FALN 003 asserts that hydrolyzed soy solids used as an ingredient in IMAC's starter media are exempt from food allergen labeling requirements and thus need not be declared on the label of cheese and other dairy products produced using bulk starter cultures containing these soy solids. But FALN 003 does not contain scientific evidence (including the analytical method used) that demonstrates that soy solids (as derived by the method specified in the notification) do not contain allergenic protein, as required by section 403(w)(7). FALN 003 neither provides scientific evidence to determine that soy solids do not contain allergenic protein, nor does FALN 003 otherwise meet the requirements of section 403(w)(7).

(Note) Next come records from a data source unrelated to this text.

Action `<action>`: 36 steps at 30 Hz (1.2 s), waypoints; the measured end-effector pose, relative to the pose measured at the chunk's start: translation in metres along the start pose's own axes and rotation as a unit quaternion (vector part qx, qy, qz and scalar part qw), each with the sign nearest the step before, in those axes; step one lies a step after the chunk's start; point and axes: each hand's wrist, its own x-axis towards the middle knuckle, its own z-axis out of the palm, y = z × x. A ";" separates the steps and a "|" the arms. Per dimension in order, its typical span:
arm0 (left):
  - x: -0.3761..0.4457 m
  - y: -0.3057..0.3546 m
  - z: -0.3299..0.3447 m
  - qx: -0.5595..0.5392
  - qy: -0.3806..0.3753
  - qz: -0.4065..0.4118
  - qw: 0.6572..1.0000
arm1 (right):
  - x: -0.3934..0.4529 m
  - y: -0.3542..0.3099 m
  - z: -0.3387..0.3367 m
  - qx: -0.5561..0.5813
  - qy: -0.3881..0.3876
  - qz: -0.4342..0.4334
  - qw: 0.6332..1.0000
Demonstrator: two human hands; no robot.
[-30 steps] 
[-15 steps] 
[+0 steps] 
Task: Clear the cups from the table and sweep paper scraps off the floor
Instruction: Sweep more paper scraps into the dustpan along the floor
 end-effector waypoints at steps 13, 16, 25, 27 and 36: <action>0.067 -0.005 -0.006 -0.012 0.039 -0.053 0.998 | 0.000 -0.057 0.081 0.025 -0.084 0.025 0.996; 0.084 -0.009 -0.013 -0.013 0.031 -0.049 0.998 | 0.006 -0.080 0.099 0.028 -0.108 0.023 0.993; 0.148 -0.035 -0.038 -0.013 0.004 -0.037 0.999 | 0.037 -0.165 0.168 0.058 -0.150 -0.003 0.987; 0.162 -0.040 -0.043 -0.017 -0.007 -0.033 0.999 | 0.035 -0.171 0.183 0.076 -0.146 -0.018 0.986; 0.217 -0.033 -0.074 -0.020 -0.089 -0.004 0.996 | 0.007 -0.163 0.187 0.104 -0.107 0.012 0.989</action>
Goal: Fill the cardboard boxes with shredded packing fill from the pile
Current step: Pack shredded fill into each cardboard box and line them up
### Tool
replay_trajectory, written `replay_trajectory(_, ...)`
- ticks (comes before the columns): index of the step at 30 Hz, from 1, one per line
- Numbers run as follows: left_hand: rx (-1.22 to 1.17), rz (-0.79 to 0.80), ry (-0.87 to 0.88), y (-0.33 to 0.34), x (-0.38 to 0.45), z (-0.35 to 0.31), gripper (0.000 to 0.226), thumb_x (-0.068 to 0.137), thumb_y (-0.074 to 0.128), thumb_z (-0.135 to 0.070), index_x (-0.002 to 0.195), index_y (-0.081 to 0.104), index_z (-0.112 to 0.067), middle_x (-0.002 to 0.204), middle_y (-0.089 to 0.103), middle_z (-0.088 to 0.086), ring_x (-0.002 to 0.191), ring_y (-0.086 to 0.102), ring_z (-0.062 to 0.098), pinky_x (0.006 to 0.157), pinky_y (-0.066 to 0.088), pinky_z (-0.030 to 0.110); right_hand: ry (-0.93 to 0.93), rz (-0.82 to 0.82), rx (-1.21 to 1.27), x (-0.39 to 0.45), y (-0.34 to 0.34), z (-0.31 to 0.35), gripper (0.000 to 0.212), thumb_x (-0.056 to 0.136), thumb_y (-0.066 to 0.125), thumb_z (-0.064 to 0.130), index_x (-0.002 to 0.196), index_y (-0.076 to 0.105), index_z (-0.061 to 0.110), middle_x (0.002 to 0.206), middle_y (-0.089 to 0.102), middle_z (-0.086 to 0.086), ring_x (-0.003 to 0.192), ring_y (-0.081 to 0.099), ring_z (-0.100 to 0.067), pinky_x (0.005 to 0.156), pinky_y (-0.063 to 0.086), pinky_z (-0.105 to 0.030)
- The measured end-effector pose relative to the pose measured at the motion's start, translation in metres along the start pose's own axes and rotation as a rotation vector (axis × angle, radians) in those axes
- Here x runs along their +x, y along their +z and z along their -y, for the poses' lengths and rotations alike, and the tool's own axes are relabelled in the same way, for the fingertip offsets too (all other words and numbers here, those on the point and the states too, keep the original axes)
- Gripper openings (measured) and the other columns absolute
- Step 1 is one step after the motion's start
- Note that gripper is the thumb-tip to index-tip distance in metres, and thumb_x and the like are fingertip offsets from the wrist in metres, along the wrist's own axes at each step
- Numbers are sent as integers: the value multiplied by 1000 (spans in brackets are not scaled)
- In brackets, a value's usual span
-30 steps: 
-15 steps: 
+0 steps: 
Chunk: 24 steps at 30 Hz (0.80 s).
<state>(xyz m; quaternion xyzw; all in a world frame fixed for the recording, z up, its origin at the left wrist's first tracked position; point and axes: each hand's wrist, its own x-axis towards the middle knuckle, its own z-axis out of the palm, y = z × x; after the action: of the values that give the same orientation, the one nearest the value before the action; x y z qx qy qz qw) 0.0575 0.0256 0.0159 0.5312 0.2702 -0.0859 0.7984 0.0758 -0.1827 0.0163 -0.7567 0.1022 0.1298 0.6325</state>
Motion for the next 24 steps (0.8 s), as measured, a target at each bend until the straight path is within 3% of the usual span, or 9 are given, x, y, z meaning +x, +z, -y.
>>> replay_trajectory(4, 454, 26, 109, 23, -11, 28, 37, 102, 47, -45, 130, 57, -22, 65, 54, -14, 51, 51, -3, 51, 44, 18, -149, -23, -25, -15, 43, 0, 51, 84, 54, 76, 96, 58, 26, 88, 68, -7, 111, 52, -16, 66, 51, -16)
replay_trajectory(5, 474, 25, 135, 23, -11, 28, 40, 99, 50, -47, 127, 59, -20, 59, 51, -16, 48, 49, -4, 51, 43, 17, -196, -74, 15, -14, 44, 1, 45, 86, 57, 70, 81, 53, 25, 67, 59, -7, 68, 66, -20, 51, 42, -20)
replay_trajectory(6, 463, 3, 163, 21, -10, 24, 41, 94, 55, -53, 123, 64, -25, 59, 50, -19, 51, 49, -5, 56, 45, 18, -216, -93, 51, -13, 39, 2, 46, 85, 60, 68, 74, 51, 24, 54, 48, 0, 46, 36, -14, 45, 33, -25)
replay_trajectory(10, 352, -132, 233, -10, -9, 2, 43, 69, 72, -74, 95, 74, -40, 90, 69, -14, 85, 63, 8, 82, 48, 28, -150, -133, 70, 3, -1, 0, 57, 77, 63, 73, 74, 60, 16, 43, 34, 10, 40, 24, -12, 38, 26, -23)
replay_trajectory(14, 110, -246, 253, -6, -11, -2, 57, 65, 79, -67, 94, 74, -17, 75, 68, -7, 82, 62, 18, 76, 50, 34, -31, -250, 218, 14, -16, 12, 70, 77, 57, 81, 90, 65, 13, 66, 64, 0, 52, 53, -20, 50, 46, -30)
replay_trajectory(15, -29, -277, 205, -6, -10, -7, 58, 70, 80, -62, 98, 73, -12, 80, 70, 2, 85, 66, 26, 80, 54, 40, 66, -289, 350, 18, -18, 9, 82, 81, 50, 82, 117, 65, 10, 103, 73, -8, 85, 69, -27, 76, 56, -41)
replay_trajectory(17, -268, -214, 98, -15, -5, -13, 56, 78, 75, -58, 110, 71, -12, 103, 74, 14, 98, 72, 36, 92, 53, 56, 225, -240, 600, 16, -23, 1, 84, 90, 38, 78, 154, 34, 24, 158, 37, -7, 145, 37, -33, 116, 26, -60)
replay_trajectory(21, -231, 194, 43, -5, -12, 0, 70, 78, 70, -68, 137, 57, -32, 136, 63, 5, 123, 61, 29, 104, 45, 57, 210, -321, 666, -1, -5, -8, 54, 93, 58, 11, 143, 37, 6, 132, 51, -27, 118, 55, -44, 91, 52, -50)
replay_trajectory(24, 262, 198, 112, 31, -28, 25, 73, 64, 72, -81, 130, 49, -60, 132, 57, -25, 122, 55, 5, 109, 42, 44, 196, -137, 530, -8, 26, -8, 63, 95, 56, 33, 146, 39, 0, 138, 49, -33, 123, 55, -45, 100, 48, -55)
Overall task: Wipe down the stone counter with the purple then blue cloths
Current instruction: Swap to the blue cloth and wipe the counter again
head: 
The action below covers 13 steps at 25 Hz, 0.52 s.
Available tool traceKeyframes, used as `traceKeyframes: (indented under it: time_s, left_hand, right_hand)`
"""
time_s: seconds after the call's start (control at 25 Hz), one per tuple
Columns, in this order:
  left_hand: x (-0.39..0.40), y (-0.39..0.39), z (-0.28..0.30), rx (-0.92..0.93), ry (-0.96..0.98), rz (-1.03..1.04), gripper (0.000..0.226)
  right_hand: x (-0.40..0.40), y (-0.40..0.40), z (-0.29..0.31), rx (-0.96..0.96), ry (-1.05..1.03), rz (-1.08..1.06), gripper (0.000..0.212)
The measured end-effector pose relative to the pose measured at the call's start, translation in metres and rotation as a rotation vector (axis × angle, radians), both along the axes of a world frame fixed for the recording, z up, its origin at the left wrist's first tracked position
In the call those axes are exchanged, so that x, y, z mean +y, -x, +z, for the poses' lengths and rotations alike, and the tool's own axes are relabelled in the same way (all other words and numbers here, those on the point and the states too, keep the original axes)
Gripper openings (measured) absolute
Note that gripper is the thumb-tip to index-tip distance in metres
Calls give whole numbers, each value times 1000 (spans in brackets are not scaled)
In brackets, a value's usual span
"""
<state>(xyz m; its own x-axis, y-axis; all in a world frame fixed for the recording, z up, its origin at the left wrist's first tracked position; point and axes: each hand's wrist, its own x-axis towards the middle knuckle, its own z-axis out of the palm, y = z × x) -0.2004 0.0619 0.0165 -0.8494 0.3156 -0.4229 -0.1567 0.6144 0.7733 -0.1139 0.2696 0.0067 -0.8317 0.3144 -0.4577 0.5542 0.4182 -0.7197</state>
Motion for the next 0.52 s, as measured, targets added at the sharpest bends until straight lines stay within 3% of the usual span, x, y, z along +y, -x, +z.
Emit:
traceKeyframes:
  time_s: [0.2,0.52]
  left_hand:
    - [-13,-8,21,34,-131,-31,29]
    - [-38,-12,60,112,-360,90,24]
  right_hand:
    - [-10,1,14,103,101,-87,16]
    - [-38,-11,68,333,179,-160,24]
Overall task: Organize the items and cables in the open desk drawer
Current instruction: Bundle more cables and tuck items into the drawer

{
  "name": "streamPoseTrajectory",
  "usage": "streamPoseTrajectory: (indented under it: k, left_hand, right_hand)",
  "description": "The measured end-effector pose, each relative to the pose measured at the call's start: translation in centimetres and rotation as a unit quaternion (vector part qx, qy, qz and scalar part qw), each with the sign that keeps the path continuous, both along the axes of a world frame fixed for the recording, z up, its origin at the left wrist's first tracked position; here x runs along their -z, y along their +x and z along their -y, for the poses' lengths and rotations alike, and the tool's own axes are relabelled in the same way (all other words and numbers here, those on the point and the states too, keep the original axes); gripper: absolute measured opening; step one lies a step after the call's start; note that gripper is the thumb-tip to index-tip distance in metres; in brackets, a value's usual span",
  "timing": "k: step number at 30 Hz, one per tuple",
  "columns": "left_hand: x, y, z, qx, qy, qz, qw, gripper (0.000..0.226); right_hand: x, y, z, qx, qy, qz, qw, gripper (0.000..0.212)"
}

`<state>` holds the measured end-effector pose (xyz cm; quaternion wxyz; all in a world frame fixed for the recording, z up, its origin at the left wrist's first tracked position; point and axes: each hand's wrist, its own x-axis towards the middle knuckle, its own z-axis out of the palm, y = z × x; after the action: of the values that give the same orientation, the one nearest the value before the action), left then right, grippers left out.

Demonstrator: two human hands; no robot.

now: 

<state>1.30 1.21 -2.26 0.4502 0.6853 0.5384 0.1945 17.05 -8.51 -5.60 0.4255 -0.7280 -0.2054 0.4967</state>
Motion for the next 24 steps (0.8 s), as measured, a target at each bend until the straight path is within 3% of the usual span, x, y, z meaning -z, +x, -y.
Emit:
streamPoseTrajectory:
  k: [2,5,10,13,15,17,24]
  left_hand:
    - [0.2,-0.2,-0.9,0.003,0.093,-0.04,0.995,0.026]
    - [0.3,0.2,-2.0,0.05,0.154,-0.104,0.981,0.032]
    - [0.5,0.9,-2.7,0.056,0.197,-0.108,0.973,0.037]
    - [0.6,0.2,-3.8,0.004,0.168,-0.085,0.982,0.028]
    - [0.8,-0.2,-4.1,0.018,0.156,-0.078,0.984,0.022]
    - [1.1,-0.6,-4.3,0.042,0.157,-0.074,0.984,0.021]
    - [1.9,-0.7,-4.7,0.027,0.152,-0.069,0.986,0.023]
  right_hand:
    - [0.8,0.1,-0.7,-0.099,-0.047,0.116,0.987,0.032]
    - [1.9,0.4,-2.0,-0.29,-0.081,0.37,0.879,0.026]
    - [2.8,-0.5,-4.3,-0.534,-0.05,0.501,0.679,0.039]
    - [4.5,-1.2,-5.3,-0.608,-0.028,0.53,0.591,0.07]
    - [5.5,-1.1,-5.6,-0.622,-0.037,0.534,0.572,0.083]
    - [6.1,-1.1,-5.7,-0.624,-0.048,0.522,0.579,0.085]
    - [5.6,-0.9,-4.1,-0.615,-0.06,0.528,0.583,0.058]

FDA therefore objects to FALN 003.
Scott Gottlieb, M.D.
for Medical and Scientific Affairs
(1) The term "hydrolyzed soy solids" employed by the notifiers is here used only for the purpose of responding to this notification and should not be considered an endorsement of a particular common or usual name for this ingredient.
(2) Alternatively, a notification may contain a determination by FDA that the ingredient in question does not cause an allergic response that poses a risk to human health under a premarket approval or notification program under section 409 of the act. FALN 003 contains no such determination.
(3) The notification states that the ingredient that is the subject of this notification is hydrolyzed soy solids. However, in the description of the manufacturing process, the notification states that the starting ingredient is soy flour. In the absence of evidence demonstrating that the soy solids in the soy flour are completely hydrolyzed, FDA believes that it is more appropriate to refer to the ingredient as "soy solids."
(4) W.K. Dolen. The Diagnostic Allergy Laboratory.